[Records contained in a dataset]
========================================================================

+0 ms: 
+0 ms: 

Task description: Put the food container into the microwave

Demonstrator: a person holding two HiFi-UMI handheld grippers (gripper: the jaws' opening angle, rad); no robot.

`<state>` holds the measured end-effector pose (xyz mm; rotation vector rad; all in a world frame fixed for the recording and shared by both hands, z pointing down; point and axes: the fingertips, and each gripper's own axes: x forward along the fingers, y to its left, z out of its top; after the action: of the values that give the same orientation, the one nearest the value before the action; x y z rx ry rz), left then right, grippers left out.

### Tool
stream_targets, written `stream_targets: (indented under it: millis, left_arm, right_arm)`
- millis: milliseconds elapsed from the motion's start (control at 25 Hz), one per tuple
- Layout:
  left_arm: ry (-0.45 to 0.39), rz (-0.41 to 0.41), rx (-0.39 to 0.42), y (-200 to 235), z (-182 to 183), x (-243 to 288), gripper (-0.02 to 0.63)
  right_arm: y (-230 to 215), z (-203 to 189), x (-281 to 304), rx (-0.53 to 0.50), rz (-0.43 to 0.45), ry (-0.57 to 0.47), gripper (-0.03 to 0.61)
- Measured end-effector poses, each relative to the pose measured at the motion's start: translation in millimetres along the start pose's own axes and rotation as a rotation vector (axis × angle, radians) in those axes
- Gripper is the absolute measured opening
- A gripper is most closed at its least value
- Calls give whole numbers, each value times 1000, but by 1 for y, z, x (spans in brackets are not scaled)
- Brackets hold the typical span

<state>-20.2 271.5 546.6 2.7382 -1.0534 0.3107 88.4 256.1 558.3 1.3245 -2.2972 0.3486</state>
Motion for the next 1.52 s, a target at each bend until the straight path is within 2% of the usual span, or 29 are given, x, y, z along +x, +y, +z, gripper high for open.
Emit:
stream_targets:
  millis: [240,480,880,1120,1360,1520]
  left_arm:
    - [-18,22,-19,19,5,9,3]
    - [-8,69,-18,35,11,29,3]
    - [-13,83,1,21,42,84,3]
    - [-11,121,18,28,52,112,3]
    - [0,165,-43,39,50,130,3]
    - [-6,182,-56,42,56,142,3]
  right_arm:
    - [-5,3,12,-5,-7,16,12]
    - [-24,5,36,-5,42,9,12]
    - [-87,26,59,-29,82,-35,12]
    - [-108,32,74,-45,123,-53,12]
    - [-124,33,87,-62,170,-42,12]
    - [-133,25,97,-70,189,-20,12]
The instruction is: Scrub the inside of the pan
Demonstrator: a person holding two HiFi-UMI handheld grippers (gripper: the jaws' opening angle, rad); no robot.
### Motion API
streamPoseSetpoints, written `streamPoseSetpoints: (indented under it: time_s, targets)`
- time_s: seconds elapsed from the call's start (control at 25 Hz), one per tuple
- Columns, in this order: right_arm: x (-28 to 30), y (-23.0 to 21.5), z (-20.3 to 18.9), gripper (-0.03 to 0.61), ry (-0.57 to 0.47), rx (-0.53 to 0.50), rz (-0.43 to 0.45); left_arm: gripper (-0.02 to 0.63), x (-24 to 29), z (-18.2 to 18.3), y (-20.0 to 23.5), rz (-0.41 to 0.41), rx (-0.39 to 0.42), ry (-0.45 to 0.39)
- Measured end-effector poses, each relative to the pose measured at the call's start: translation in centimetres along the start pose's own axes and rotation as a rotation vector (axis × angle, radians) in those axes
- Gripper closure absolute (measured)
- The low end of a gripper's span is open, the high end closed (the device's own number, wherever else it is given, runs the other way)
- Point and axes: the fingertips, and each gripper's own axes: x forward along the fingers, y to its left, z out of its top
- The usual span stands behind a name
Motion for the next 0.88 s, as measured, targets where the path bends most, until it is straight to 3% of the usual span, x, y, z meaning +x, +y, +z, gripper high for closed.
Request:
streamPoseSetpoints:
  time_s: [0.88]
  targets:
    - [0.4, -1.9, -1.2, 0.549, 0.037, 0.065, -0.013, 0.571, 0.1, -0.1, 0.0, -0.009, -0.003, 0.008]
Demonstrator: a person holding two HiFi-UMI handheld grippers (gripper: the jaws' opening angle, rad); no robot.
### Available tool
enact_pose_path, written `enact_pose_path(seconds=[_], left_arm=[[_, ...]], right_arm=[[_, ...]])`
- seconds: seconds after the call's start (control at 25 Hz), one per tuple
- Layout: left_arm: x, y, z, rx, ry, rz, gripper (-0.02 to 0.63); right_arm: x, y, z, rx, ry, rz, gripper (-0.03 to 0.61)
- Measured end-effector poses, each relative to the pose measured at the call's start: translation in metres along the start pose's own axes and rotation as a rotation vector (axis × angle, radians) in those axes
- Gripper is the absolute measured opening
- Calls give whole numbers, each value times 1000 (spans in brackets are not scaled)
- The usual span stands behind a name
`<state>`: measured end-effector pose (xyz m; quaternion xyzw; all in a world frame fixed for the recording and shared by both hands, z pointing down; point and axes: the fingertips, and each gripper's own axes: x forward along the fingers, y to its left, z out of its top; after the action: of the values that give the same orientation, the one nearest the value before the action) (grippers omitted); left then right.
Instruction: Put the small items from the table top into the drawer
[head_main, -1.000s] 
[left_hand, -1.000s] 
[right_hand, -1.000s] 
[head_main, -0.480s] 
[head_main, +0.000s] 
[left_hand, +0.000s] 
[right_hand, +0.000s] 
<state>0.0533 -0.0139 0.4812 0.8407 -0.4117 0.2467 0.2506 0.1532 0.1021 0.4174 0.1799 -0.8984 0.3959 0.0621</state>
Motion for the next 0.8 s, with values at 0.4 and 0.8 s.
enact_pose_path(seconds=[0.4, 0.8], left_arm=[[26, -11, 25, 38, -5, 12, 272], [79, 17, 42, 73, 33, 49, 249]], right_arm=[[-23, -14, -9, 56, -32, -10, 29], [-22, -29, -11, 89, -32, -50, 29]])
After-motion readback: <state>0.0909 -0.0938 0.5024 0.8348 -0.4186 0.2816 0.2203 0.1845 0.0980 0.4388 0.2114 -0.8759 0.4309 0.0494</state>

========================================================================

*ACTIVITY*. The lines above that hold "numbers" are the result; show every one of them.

*SOLUTION*.
- Calls give whole numbers, each value times 1000, but by 1 for y, z, x (spans in brackets are not scaled)
- Calls give whole numbers, each value times 1000 (spans in brackets are not scaled)

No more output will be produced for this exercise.